I instinctively thought that fault coupling was real, otherwise I would not have worked on mutation testing at all, and I’ve seen many many cases where mutants pointed to a bug; but still, I wanted to verify this hypothesis, if only for our code base. I designed an experiment: I would generate all mutants in a line for explicit bug-fixing changes, before and after the fix, and I would check whether, had mutation testing been run, it would have surfaced a mutant in the change that introduced the bug, and potentially prevented it (i.e., killed in the change that fixed the bug and added new tests cases). I ran this experiment on weekends for over a month, because we did not have the resources to run it during workdays. While I normally generate a single mutant in a line, to test the fault coupling effect, I used the classical mutation testing approach and generated all possible mutants, while still adhering to the arid node suppression. A total of 33 million test suites were executed to test hundreds of thousands of mutants, finally to conclude that, in around 70% of cases, a bug was coupled with a mutant. 

While I was at it, I also checked my intuition on whether a single mutant per line was enough, and found that it was overwhelmingly so: in more than 90% of cases, either all mutants were killed in a line or none was. It’s worth keeping in mind that I still applied my arid node suppression heuristics for this experiment. It was great to finally have confirmation of my intuitions.

I also looked into the developer behavior changes after using mutation testing on a project for longer periods of time, and discovered that projects that use mutation testing get more tests over time, as developers get exposed to more and more mutants. Not only do developers write more test cases, but those test cases are more effective in killing mutants: less and less mutants get reported over time. I noticed this from personal experience too: when writing unit tests, I would see where I cut some corners in the tests, and anticipated the mutant. Now I just add the missing test cases, rather than facing a mutant in my Code review, and I rarely see mutants these days, as I’ve learned to anticipate and preempt them.

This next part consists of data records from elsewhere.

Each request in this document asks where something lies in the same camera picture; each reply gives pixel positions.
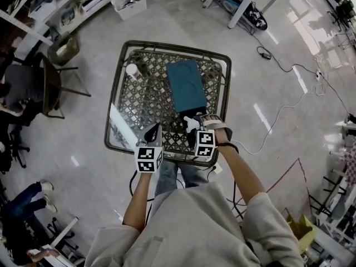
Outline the white shelf unit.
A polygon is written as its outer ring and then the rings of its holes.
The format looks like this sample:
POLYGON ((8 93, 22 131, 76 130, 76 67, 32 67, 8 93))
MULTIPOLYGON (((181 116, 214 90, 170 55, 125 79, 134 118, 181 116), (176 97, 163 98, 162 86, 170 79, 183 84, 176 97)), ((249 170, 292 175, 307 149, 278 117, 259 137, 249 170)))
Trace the white shelf unit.
POLYGON ((21 0, 19 6, 13 10, 11 14, 0 9, 0 18, 10 24, 16 26, 22 31, 26 32, 28 35, 34 37, 35 39, 42 41, 47 45, 52 45, 53 42, 45 37, 45 32, 47 30, 46 26, 56 26, 59 34, 63 34, 66 32, 72 33, 75 31, 81 24, 83 24, 86 20, 88 20, 91 16, 93 16, 96 12, 106 6, 111 0, 101 0, 93 7, 91 7, 87 12, 83 11, 81 7, 75 7, 75 18, 72 22, 63 27, 60 26, 60 15, 64 8, 66 8, 71 3, 80 3, 81 0, 57 0, 56 8, 53 9, 51 13, 48 14, 43 20, 36 21, 33 27, 26 25, 16 18, 16 14, 19 10, 24 6, 24 4, 29 0, 21 0))

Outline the person's blue jeans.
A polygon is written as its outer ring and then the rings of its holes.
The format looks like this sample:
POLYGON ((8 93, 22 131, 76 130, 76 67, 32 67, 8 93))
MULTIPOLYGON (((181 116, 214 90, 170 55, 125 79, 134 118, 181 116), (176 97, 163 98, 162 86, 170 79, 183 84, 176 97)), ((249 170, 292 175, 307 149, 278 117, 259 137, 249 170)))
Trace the person's blue jeans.
POLYGON ((198 167, 176 162, 163 161, 159 171, 159 179, 156 184, 155 197, 177 189, 177 172, 181 170, 186 188, 207 184, 205 174, 198 167))

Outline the black equipment bag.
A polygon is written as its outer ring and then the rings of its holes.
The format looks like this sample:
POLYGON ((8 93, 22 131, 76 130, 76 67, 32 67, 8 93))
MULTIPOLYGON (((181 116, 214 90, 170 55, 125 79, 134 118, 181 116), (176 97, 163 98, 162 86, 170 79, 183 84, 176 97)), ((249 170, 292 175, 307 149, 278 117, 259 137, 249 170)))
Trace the black equipment bag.
MULTIPOLYGON (((230 15, 234 15, 242 4, 243 0, 215 0, 217 4, 227 11, 230 15)), ((262 13, 256 8, 255 2, 250 2, 243 13, 243 18, 246 18, 254 28, 265 31, 268 28, 266 19, 262 13)))

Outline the white plastic floor bin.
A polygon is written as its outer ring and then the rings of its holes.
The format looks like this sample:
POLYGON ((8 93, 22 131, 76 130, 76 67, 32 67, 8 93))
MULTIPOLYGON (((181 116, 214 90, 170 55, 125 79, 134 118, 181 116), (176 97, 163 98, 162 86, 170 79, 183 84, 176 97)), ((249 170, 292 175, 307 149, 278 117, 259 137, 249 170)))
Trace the white plastic floor bin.
POLYGON ((111 4, 122 20, 127 20, 147 9, 146 0, 111 0, 111 4))

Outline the white shallow box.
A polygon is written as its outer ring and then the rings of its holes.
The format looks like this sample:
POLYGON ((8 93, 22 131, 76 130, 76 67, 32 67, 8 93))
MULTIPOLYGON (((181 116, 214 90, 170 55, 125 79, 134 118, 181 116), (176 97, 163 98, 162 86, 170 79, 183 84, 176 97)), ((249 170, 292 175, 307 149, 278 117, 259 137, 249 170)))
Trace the white shallow box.
POLYGON ((82 12, 88 12, 91 8, 93 8, 95 5, 97 5, 101 1, 102 0, 81 0, 79 9, 82 12))

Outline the white cloth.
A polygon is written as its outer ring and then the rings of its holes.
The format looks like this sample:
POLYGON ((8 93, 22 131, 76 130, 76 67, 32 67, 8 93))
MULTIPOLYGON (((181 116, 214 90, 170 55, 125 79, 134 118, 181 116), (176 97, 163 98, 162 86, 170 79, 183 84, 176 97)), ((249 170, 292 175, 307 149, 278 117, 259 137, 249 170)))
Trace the white cloth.
POLYGON ((198 121, 194 120, 193 117, 190 118, 188 116, 184 116, 184 121, 186 121, 187 128, 186 133, 189 134, 193 132, 193 130, 204 130, 204 124, 200 124, 198 121))

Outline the person's right hand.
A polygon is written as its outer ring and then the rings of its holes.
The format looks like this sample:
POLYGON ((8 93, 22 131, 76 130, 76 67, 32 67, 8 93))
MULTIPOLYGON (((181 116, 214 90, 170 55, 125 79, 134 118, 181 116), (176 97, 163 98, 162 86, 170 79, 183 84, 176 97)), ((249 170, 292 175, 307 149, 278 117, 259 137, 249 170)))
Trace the person's right hand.
POLYGON ((213 130, 216 138, 216 144, 230 143, 232 130, 216 114, 205 115, 202 117, 202 124, 206 130, 213 130))

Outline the black office chair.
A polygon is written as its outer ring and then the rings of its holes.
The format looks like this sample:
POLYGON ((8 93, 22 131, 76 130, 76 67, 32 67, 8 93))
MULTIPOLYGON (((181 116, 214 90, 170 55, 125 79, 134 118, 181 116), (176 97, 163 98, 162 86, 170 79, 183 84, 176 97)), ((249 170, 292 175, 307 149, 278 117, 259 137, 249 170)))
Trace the black office chair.
POLYGON ((21 159, 20 151, 30 152, 29 147, 22 145, 22 126, 15 127, 8 132, 8 127, 0 129, 0 173, 5 175, 10 171, 13 161, 18 161, 21 168, 27 167, 21 159))
POLYGON ((356 16, 354 4, 351 0, 342 0, 334 10, 327 13, 334 19, 332 24, 337 24, 340 32, 342 31, 342 26, 346 31, 350 29, 352 18, 356 16))

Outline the white plastic jar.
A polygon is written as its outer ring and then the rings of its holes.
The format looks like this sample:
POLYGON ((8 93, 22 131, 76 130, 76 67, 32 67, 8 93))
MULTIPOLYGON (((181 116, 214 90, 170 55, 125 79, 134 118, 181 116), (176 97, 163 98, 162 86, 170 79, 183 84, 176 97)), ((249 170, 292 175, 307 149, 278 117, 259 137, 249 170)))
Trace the white plastic jar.
POLYGON ((140 76, 140 71, 137 65, 134 63, 130 63, 126 66, 126 73, 134 80, 137 80, 137 78, 140 76))

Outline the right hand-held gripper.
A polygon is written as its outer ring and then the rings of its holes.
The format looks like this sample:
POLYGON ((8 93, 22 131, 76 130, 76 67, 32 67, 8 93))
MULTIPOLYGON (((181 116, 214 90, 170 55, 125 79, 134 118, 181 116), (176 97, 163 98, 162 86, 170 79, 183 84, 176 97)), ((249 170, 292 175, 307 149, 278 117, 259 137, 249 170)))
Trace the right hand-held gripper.
POLYGON ((200 128, 196 130, 196 141, 194 153, 197 157, 212 157, 215 150, 215 130, 206 128, 209 115, 195 115, 194 120, 200 123, 200 128))

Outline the black power adapter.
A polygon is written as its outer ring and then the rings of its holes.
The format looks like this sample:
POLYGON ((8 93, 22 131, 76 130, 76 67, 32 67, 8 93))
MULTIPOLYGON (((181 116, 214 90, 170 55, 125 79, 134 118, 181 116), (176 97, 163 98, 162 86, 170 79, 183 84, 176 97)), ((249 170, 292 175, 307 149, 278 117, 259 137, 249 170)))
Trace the black power adapter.
POLYGON ((272 54, 263 46, 258 46, 256 48, 257 53, 266 60, 272 59, 272 54))

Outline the person's beige sweatshirt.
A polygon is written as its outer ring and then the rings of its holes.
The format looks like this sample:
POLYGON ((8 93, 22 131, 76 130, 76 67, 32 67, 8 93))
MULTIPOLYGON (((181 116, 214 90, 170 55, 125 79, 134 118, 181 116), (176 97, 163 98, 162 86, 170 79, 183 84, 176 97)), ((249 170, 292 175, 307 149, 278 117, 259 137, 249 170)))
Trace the person's beige sweatshirt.
POLYGON ((159 195, 143 231, 97 232, 85 267, 303 267, 298 241, 268 194, 248 203, 239 224, 218 184, 159 195))

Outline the red checkered tablecloth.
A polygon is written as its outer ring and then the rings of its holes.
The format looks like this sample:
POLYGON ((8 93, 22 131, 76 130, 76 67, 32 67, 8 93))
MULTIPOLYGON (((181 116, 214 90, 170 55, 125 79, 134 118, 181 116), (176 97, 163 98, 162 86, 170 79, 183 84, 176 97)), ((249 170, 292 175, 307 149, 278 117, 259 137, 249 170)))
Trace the red checkered tablecloth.
POLYGON ((346 162, 346 181, 349 186, 356 185, 356 142, 350 151, 344 154, 346 162))

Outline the person's right forearm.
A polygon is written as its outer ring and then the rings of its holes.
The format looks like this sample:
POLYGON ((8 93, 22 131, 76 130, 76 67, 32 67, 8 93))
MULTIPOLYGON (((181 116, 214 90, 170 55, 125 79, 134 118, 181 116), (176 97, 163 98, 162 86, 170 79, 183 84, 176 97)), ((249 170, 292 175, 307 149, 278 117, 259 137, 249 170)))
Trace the person's right forearm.
POLYGON ((252 200, 267 198, 260 180, 254 174, 250 166, 239 155, 236 147, 231 143, 220 144, 217 150, 222 154, 232 172, 234 187, 237 187, 245 203, 249 205, 252 200))

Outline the yellow paper bag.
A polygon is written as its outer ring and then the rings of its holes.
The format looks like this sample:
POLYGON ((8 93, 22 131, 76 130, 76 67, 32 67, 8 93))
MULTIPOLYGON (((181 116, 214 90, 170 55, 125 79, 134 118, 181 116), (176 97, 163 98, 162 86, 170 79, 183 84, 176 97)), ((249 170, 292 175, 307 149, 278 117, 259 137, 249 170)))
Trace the yellow paper bag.
POLYGON ((295 220, 287 208, 284 210, 288 214, 286 218, 287 223, 290 226, 294 236, 298 240, 298 248, 300 254, 302 254, 310 247, 316 237, 317 232, 314 229, 314 225, 304 214, 301 214, 299 220, 295 220))

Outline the olive waste bin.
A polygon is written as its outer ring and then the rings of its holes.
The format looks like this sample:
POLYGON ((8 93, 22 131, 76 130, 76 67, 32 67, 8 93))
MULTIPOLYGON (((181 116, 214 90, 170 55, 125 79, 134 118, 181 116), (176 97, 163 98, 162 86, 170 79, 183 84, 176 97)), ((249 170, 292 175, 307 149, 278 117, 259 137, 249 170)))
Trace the olive waste bin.
POLYGON ((51 63, 59 66, 65 65, 80 51, 80 44, 75 35, 66 32, 47 50, 47 56, 51 63))

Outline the white desk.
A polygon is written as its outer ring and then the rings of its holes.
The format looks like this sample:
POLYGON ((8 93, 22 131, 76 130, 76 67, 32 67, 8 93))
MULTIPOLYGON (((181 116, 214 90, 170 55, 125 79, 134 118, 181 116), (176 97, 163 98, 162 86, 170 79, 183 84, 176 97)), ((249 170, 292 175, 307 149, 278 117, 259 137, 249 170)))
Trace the white desk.
POLYGON ((33 248, 29 252, 32 255, 36 255, 41 249, 53 249, 60 254, 58 257, 44 257, 37 263, 39 267, 79 267, 83 265, 85 258, 78 251, 78 245, 72 240, 75 236, 72 228, 78 223, 77 217, 74 217, 63 228, 59 225, 58 220, 53 217, 52 221, 47 225, 47 230, 50 234, 47 234, 47 231, 36 218, 32 223, 33 225, 30 228, 34 228, 34 239, 40 249, 33 248))

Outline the dark folding chair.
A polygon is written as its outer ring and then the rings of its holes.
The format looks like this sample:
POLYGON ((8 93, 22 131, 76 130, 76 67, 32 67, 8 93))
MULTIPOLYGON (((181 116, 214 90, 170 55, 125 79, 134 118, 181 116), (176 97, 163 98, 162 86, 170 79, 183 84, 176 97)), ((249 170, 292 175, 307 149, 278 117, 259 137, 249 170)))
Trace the dark folding chair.
POLYGON ((91 94, 85 88, 80 76, 78 67, 61 67, 56 68, 49 59, 42 53, 35 55, 36 65, 43 65, 44 71, 44 89, 43 89, 43 106, 42 115, 48 118, 64 120, 65 116, 60 108, 60 98, 62 92, 68 92, 79 96, 91 97, 91 94), (75 77, 82 85, 84 91, 77 91, 63 86, 61 73, 63 71, 75 71, 75 77))

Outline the white storage bin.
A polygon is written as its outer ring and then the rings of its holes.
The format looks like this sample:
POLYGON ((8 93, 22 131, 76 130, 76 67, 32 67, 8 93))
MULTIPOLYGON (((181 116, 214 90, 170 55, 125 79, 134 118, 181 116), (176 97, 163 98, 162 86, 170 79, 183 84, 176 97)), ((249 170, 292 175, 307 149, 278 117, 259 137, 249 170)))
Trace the white storage bin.
POLYGON ((29 18, 36 21, 43 22, 50 14, 52 14, 57 8, 57 1, 53 0, 50 3, 43 2, 37 6, 32 12, 29 12, 29 18))

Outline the person's left forearm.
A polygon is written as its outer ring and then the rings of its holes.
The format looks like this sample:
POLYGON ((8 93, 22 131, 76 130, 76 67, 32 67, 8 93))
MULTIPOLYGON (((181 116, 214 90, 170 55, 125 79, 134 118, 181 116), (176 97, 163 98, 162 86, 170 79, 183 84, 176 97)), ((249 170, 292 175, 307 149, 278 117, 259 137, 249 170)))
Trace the person's left forearm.
POLYGON ((123 217, 123 225, 130 226, 138 232, 145 228, 147 199, 152 174, 140 173, 140 178, 123 217))

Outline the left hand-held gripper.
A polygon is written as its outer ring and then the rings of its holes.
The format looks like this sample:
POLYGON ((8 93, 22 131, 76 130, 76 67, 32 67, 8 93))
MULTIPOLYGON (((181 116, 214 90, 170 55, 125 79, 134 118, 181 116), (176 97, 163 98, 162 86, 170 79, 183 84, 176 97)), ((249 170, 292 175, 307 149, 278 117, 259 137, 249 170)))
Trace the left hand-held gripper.
POLYGON ((135 147, 136 170, 139 173, 156 173, 164 156, 161 124, 155 123, 148 127, 144 133, 144 140, 148 143, 138 142, 135 147), (158 131, 159 141, 155 141, 158 131))

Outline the dark metal lattice table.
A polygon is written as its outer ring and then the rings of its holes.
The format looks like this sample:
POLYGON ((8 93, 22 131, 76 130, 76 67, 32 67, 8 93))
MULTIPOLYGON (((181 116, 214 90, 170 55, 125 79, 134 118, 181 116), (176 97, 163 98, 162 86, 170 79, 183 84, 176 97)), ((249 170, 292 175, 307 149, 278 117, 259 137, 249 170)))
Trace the dark metal lattice table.
POLYGON ((104 136, 108 149, 125 154, 134 152, 127 133, 114 119, 114 115, 119 115, 134 136, 144 128, 160 123, 165 160, 202 167, 215 165, 217 151, 209 159, 194 155, 174 109, 166 65, 186 60, 197 61, 207 112, 226 119, 232 70, 230 57, 176 44, 129 40, 123 44, 111 90, 104 136), (126 73, 130 63, 136 64, 140 71, 137 80, 126 73))

You can read more about the findings in our ICSE paper.


It’s been a long road since that hackathon in the winter of 2013. Mutation testing was a lot of fun to work on. It had its challenges, and I had days where I thought that I would throw everything down the drain (I’m looking at you, clang), but I am glad I stuck with it.

The most interesting part of the project was getting Mutation testing to scale to such a large code base, and that required redefining the problem and adapting it to the existing ecosystem that engineers were already used to. Another interesting angle was working, and learning from, the academic community, in particular Gordon Fraser (University of Passau) and René Just (University of Washington).

I would like to encourage everyone to give one of the many open source mutation testing tools a try on their projects. With some tweaks here and there, it can be a great way to keep your software well tested.